Data extracted from a collection

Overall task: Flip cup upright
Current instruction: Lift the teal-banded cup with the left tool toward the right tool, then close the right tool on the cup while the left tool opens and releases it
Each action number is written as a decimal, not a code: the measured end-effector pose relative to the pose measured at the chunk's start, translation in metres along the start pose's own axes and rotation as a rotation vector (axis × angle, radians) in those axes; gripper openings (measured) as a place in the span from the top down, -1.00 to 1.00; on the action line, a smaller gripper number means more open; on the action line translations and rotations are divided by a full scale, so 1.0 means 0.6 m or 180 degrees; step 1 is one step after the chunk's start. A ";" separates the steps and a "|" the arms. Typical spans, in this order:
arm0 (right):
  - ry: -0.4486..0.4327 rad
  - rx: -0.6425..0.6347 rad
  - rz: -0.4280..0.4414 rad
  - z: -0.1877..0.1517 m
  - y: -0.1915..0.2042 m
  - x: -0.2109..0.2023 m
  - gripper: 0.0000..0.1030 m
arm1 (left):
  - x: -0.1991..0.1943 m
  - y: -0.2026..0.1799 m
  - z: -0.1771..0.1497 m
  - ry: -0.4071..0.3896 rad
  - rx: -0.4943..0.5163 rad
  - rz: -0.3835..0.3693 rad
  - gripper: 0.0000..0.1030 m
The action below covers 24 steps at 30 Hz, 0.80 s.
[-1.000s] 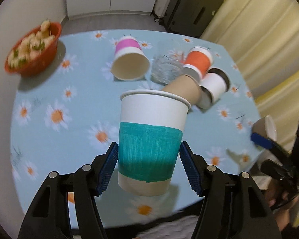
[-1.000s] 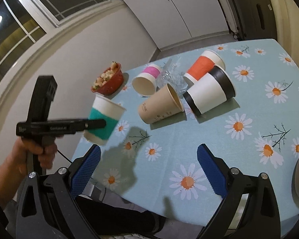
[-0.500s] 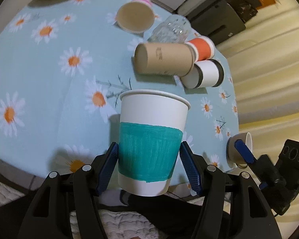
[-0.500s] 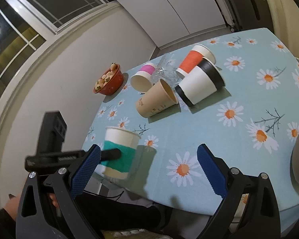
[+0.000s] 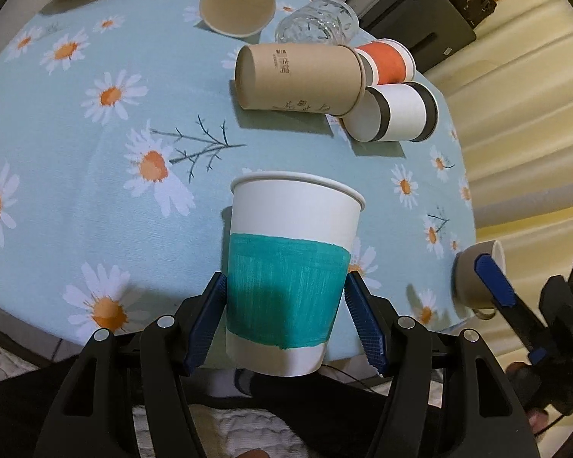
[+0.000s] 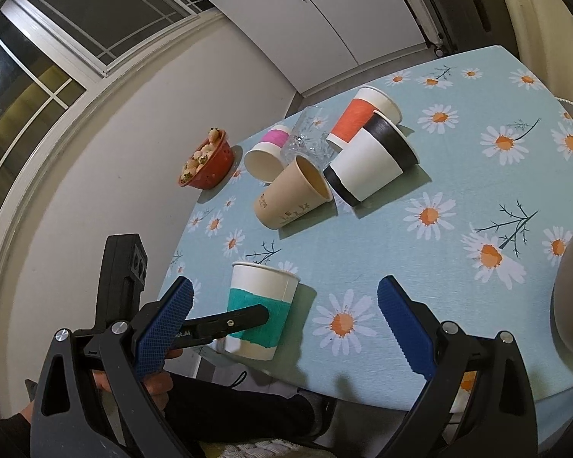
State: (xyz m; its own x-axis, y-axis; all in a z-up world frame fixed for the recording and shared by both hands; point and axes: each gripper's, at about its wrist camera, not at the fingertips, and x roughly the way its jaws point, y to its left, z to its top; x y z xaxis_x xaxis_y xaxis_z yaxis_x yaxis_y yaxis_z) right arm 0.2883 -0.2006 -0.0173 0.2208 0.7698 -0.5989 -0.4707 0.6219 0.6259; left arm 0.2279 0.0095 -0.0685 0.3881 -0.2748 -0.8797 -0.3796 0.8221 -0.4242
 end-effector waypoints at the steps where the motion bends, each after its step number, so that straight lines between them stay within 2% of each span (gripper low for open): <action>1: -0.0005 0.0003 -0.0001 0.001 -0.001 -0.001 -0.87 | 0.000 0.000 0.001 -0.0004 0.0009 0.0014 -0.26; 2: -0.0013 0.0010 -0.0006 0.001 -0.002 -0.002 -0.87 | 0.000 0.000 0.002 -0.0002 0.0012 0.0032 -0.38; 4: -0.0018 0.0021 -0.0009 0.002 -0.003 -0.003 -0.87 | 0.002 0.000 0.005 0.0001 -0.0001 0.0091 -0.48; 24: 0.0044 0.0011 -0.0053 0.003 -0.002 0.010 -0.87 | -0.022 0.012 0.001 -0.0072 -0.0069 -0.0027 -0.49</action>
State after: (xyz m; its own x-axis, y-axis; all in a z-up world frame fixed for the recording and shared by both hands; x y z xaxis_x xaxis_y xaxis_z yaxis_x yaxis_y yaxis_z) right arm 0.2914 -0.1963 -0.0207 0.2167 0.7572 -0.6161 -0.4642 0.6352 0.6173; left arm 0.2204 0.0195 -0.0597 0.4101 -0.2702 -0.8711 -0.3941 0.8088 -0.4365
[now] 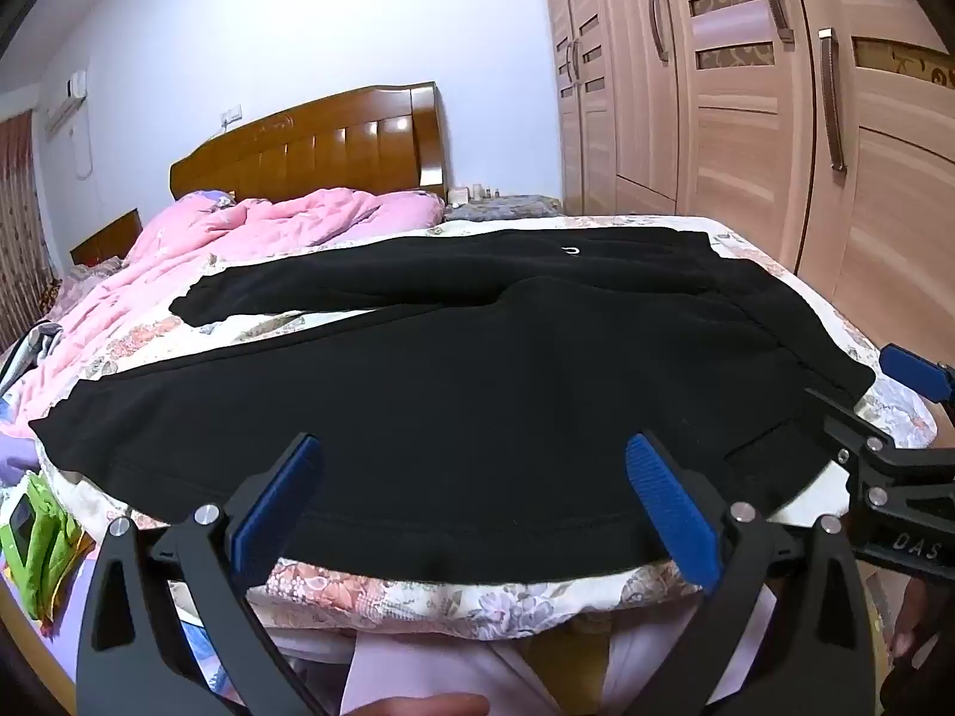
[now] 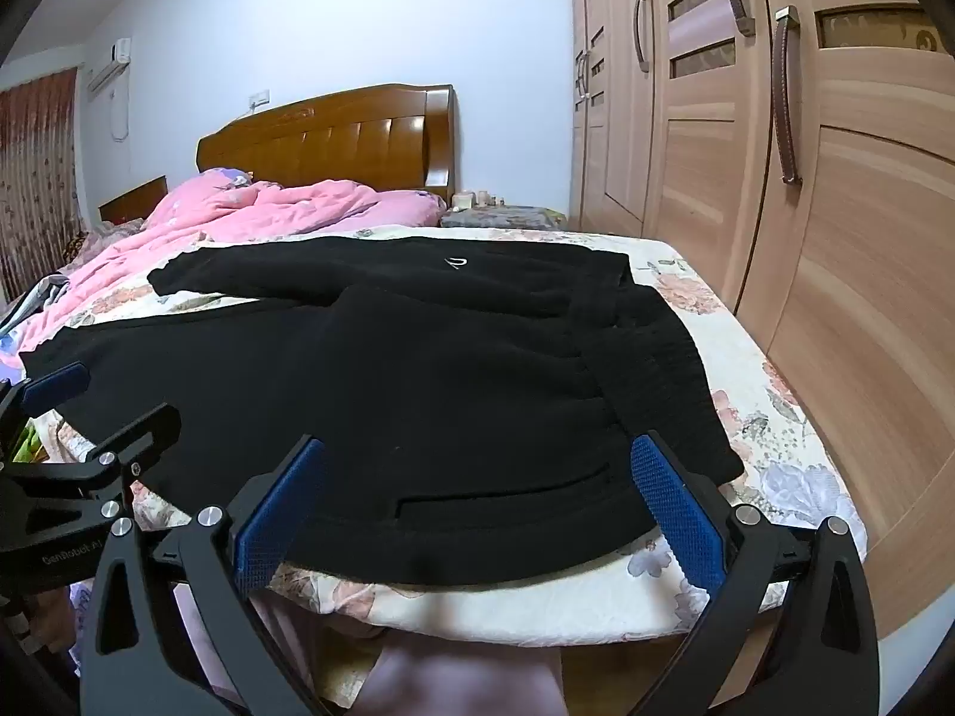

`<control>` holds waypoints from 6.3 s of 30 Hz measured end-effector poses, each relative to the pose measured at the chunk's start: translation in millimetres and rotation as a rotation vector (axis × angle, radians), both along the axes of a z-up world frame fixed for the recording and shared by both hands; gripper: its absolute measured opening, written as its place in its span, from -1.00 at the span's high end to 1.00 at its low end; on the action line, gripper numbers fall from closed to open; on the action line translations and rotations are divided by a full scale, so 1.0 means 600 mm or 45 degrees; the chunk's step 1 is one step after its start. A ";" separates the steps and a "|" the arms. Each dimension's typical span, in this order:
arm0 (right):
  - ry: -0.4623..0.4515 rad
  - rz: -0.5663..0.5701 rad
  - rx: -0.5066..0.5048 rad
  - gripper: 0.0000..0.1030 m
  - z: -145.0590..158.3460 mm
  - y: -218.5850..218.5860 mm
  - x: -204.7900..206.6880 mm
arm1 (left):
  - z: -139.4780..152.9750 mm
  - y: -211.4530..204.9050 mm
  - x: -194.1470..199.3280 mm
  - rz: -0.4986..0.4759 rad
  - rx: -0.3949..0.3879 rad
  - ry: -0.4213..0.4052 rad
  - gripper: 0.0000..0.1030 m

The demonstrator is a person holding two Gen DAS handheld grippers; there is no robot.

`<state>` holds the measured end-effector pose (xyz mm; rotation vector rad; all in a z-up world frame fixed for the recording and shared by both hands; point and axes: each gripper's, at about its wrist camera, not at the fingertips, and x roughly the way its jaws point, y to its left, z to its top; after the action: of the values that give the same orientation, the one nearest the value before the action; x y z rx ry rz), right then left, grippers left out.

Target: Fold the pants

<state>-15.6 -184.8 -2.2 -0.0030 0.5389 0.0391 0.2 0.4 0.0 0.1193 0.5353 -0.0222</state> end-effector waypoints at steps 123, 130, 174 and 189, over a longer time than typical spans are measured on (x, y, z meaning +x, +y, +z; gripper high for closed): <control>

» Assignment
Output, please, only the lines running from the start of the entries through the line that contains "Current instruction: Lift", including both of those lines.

» Written response
Overall task: Flip cup upright
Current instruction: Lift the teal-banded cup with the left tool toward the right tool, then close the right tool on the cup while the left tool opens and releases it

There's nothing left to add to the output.